■ **Work required**: Begin at the line below that has "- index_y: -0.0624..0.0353". Stop after the line that has "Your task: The", repeating each line exactly and leaving out the pictures.
___ Given information ___
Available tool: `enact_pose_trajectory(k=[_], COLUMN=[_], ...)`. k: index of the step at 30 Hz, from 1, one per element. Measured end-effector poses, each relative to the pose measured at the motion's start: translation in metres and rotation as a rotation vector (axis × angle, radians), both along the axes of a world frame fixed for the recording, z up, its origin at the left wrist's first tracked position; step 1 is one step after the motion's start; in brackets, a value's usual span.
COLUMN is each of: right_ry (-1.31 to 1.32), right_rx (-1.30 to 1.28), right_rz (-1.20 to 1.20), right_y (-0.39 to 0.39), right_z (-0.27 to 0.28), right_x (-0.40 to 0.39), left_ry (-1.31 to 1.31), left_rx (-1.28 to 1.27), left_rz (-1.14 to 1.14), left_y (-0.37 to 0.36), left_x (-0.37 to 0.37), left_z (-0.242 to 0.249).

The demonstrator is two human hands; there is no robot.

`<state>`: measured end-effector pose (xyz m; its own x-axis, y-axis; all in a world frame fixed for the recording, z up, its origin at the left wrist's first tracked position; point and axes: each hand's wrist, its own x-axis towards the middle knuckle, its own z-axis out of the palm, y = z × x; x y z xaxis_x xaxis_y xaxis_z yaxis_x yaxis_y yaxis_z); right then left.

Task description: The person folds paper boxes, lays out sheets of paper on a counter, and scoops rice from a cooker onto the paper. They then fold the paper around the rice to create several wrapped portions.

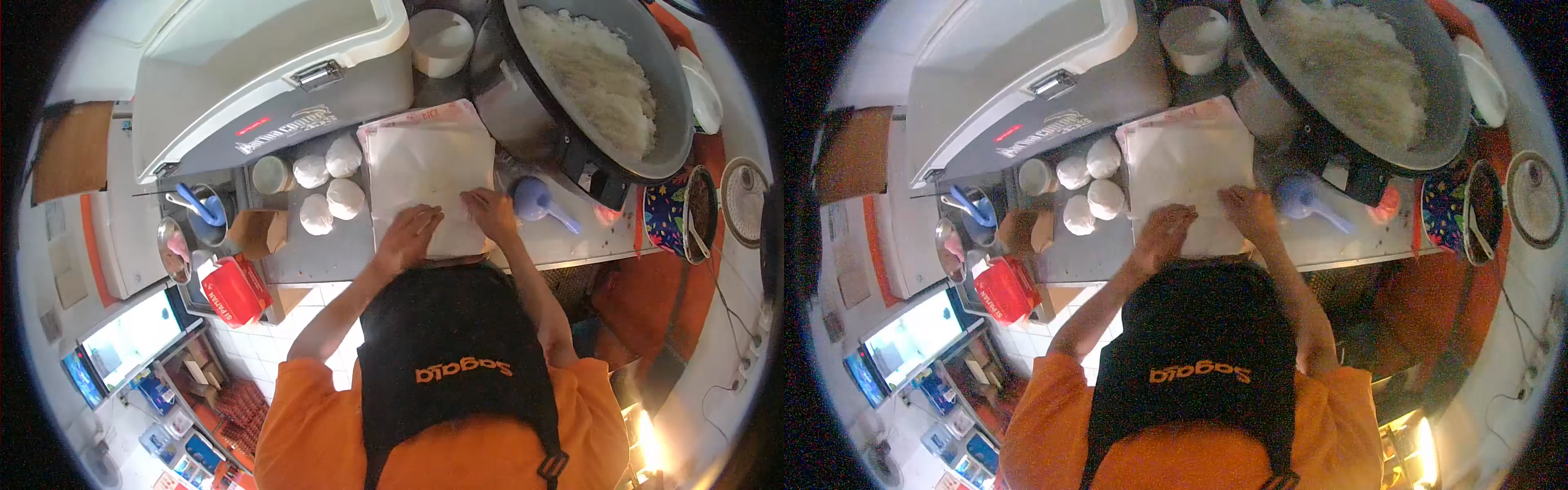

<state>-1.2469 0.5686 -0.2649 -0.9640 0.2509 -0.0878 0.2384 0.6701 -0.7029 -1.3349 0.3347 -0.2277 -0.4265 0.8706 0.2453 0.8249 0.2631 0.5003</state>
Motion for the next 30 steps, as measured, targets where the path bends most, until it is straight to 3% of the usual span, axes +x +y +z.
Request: enact_pose_trajectory(k=[3, 6, 9, 12, 13, 15, 17, 19, 22, 25, 26, 27, 29, 30], right_ry=[0.263, -0.072, -0.328, -0.137, -0.217, -0.431, -0.309, 0.196, 0.041, 0.225, 0.231, 0.241, 0.282, 0.308], right_rx=[0.162, 0.239, -0.091, -0.22, -0.295, -0.175, 0.043, 0.075, -0.139, 0.033, 0.158, 0.289, 0.339, 0.364], right_rz=[-0.08, -0.009, 0.073, 0.292, 0.23, 0.057, -0.156, -0.341, -0.258, 0.208, 0.376, 0.541, 0.561, 0.569], right_y=[-0.002, 0.009, 0.024, 0.042, 0.045, 0.043, 0.025, 0.015, 0.0, 0.002, 0.006, 0.008, 0.007, 0.006], right_z=[0.037, 0.042, 0.037, 0.044, 0.019, 0.018, 0.036, 0.011, 0.059, 0.05, 0.038, 0.033, 0.027, 0.025], right_x=[0.005, 0.04, 0.037, 0.007, -0.007, -0.054, -0.1, -0.111, -0.1, -0.042, -0.021, -0.011, -0.003, -0.003], left_ry=[0.043, 0.019, 0.022, 0.025, 0.027, 0.006, -0.121, -0.349, -0.072, 0.253, 0.315, 0.237, 0.091, 0.086], left_rx=[-0.022, 0.026, 0.087, 0.173, 0.201, 0.126, 0.022, -0.117, 0.133, -0.05, -0.063, -0.141, -0.287, -0.286], left_rz=[0.019, 0.039, 0.04, 0.015, 0.008, 0.001, 0.043, 0.143, 0.498, 0.248, 0.025, -0.086, -0.321, -0.324], left_y=[0.003, 0.002, 0.006, 0.008, 0.007, 0.004, 0.01, 0.017, 0.031, 0.029, 0.022, 0.01, -0.008, -0.012], left_x=[0.0, -0.003, -0.01, -0.018, -0.021, -0.03, -0.038, -0.044, -0.052, -0.083, -0.092, -0.096, -0.101, -0.101], left_z=[-0.021, -0.025, -0.02, -0.031, -0.039, -0.056, -0.057, -0.039, -0.01, 0.031, 0.041, 0.028, -0.014, -0.022])
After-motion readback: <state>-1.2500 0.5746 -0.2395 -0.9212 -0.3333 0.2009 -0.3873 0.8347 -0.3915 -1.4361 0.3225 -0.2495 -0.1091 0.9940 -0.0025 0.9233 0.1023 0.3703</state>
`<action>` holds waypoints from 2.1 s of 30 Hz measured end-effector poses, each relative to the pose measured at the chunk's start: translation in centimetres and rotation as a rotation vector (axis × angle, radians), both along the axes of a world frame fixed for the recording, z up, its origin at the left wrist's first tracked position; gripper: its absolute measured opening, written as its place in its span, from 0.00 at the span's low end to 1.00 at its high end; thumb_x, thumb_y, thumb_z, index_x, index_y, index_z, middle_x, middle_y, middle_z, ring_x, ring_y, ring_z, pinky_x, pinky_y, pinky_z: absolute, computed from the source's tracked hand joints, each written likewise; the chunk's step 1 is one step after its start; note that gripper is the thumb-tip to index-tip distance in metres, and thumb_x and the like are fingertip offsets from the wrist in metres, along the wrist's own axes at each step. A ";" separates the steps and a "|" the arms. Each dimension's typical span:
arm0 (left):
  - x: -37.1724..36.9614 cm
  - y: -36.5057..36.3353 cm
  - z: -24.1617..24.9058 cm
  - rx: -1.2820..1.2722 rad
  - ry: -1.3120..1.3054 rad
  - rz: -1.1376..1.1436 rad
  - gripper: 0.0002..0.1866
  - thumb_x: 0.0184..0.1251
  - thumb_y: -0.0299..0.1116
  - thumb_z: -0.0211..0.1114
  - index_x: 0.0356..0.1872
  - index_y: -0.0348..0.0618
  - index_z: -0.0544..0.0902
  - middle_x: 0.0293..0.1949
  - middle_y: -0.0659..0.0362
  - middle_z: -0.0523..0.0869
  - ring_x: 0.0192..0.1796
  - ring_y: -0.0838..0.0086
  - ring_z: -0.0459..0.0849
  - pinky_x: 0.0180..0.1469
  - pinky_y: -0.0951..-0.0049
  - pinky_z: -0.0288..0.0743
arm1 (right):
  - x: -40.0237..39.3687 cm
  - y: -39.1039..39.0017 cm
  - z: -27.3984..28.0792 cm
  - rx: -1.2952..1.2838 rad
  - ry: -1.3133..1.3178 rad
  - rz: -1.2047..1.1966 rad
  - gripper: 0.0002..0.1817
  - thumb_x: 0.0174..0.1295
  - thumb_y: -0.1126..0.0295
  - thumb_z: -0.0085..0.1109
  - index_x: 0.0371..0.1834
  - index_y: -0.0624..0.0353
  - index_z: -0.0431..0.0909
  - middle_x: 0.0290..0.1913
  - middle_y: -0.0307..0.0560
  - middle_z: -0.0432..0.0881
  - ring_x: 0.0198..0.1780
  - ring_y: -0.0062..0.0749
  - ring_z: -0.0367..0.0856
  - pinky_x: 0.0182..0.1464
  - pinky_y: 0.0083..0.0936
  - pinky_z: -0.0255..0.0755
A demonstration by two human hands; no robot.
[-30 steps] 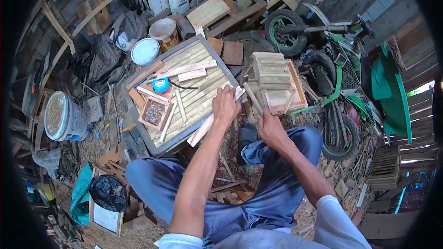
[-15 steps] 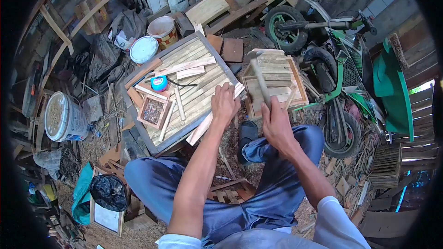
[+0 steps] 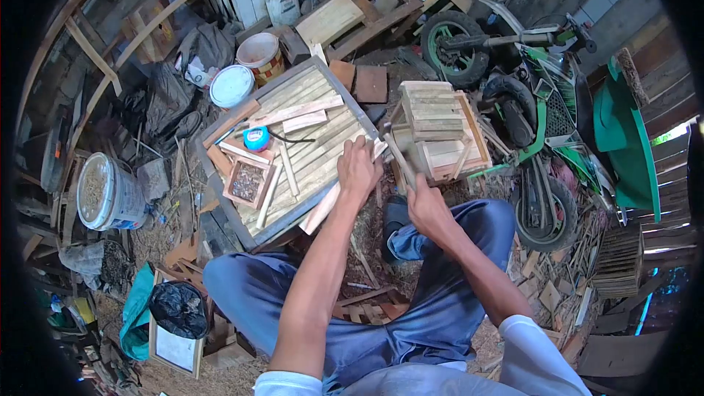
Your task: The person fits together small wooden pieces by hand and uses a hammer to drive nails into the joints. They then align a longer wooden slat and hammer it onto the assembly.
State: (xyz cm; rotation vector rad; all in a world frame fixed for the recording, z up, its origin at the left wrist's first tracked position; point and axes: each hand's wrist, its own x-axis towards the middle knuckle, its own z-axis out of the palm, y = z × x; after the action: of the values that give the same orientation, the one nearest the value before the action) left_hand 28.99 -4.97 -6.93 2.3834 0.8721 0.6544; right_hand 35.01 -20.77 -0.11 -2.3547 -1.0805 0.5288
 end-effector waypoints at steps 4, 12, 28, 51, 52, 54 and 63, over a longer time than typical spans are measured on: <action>0.0 0.1 -0.5 0.022 0.009 -0.007 0.13 0.52 0.33 0.69 0.38 0.37 0.84 0.38 0.51 0.79 0.46 0.54 0.77 0.48 0.55 0.75 | 0.2 0.5 2.7 0.135 0.020 -0.025 0.12 0.73 0.65 0.47 0.45 0.65 0.64 0.26 0.76 0.76 0.33 0.78 0.74 0.36 0.64 0.65; 0.2 0.2 -0.8 0.049 0.047 -0.005 0.12 0.52 0.31 0.69 0.36 0.37 0.83 0.39 0.54 0.79 0.47 0.56 0.77 0.43 0.57 0.78 | 1.4 -0.7 -2.8 0.113 -0.104 0.044 0.13 0.73 0.64 0.47 0.46 0.65 0.64 0.25 0.75 0.76 0.32 0.78 0.75 0.34 0.62 0.67; 0.2 0.1 -0.3 0.000 0.034 -0.005 0.10 0.53 0.31 0.68 0.36 0.38 0.84 0.38 0.52 0.78 0.46 0.53 0.77 0.48 0.54 0.76 | -1.3 1.2 6.1 0.302 0.047 -0.099 0.12 0.73 0.65 0.48 0.43 0.66 0.65 0.27 0.81 0.75 0.35 0.76 0.76 0.37 0.62 0.70; 0.1 -0.2 -0.3 0.047 0.050 -0.014 0.12 0.50 0.31 0.69 0.35 0.36 0.83 0.38 0.53 0.80 0.46 0.55 0.78 0.46 0.56 0.78 | -0.3 -0.1 2.2 0.023 0.044 -0.100 0.15 0.72 0.63 0.46 0.48 0.68 0.66 0.34 0.80 0.78 0.41 0.79 0.76 0.46 0.63 0.69; 0.2 0.0 -0.2 0.073 0.066 -0.012 0.12 0.50 0.31 0.69 0.35 0.36 0.83 0.39 0.53 0.80 0.47 0.56 0.78 0.45 0.56 0.79 | -0.1 -0.3 0.5 -0.075 0.015 -0.072 0.15 0.73 0.63 0.46 0.49 0.68 0.66 0.33 0.80 0.78 0.41 0.79 0.76 0.45 0.63 0.69; 0.5 0.5 0.2 0.073 0.036 -0.002 0.12 0.49 0.31 0.69 0.35 0.36 0.83 0.39 0.53 0.80 0.47 0.55 0.78 0.45 0.56 0.78 | 0.3 0.2 0.3 -0.021 0.038 -0.088 0.13 0.73 0.65 0.46 0.46 0.68 0.66 0.29 0.78 0.76 0.40 0.78 0.76 0.43 0.64 0.65; 0.3 -0.2 -0.5 0.030 0.009 -0.007 0.10 0.53 0.32 0.69 0.33 0.36 0.82 0.38 0.51 0.78 0.45 0.53 0.76 0.46 0.54 0.76 | 0.9 -0.7 -1.3 0.108 -0.016 -0.069 0.14 0.74 0.63 0.46 0.46 0.68 0.65 0.27 0.77 0.77 0.36 0.76 0.77 0.38 0.62 0.66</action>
State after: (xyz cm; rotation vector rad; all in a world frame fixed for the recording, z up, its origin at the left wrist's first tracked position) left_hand 29.31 -5.15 -7.47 2.4168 0.8627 0.6583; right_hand 35.91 -21.42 -1.45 -2.2967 -1.0049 0.4168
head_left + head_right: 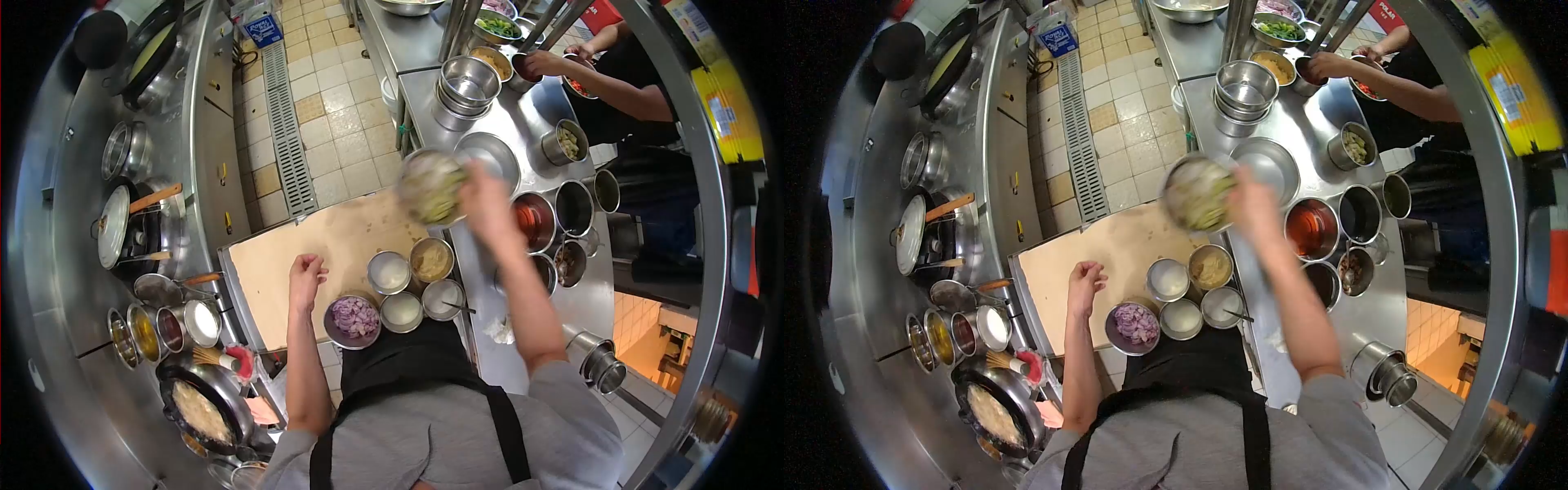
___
■ **Finished task**:
  - index_y: -0.0624..0.0353
  - index_z: -0.0431..0.0909
  - middle_x: 0.0290..0.1913
  - middle_y: -0.0307..0.0560
  - middle_z: -0.0432..0.0881
  - ring_x: 0.0198..0.1780
  - ring_y: -0.0062..0.0749
  - ring_z: -0.0367..0.0856
  - pinky_x: 0.0182..0.1464
  - pinky_y: 0.0083..0.0936
  - pinky_z: -0.0255..0.0755
A demonstration by two human hands; no robot.
[-30 steps] 
[-15 steps] 
[+0 steps] 
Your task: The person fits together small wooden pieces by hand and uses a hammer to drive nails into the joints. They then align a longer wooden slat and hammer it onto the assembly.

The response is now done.